— What the task asks —
Could you copy every line of the data that contains "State"?

— Information provided —
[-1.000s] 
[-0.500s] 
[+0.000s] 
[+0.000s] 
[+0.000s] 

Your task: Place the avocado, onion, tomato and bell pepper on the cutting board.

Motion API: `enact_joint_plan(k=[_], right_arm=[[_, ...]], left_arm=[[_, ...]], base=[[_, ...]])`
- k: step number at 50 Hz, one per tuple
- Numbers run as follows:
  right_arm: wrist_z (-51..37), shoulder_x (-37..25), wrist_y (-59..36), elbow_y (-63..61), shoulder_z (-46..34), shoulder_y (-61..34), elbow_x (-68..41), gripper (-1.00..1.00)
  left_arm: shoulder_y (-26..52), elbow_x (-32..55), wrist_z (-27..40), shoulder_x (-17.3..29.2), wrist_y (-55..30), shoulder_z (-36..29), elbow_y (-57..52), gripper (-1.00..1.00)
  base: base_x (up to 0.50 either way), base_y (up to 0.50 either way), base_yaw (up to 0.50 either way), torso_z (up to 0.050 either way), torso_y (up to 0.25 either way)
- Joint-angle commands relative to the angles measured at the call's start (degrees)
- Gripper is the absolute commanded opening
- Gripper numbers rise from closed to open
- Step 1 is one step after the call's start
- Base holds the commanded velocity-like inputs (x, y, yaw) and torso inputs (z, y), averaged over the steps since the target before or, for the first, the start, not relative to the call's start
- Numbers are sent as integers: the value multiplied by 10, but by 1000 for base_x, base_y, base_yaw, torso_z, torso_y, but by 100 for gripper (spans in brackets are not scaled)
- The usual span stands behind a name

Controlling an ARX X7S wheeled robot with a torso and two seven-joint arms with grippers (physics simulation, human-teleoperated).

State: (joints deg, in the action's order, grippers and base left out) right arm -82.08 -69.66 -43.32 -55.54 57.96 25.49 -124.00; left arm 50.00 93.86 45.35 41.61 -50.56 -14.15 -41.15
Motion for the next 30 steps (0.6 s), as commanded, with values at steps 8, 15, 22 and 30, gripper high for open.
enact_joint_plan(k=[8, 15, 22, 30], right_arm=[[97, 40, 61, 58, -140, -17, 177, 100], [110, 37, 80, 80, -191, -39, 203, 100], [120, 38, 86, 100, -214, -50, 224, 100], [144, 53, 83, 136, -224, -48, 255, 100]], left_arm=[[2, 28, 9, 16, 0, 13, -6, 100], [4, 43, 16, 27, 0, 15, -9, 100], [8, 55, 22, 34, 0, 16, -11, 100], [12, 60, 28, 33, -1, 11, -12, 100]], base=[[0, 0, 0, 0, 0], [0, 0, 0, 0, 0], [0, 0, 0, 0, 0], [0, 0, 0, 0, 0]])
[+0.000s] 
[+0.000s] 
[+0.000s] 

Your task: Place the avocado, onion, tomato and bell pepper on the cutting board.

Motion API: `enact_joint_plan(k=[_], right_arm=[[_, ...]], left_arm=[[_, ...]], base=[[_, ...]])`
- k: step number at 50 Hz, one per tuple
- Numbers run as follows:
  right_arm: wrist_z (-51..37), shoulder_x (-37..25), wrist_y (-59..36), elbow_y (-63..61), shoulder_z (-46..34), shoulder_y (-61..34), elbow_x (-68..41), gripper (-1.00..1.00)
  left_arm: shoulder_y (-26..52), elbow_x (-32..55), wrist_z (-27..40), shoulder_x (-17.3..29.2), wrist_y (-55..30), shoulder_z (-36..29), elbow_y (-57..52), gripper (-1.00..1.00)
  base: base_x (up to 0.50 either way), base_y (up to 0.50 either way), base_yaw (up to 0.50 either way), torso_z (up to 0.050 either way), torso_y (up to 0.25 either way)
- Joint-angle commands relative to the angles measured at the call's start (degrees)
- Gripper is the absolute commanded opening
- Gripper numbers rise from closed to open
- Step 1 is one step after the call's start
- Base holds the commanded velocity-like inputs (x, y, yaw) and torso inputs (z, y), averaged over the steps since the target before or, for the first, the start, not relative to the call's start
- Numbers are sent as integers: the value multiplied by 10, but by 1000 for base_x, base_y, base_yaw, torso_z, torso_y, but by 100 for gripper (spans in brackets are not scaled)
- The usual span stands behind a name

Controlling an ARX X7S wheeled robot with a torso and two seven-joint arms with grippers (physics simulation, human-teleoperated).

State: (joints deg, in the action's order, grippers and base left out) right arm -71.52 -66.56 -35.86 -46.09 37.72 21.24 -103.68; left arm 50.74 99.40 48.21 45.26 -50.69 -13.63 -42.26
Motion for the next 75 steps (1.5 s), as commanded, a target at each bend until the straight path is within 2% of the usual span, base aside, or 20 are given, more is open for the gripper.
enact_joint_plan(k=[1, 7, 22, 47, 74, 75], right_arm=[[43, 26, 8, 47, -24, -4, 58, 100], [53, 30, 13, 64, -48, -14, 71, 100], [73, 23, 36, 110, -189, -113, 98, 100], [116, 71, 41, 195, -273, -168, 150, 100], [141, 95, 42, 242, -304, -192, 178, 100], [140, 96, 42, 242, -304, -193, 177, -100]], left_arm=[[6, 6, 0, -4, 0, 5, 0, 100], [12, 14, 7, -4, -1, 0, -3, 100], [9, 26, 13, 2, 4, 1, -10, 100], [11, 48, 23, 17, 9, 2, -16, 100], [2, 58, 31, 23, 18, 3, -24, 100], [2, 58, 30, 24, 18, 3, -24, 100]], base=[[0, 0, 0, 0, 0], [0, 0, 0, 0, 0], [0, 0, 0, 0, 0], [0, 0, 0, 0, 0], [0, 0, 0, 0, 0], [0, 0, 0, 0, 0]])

— Response to this exercise —
State: (joints deg, in the action's order, grippers and base left out) right arm -82.08 -69.66 -43.32 -55.54 57.96 25.49 -124.00; left arm 50.00 93.86 45.35 41.61 -50.56 -14.15 -41.15
State: (joints deg, in the action's order, grippers and base left out) right arm -71.52 -66.56 -35.86 -46.09 37.72 21.24 -103.68; left arm 50.74 99.40 48.21 45.26 -50.69 -13.63 -42.26

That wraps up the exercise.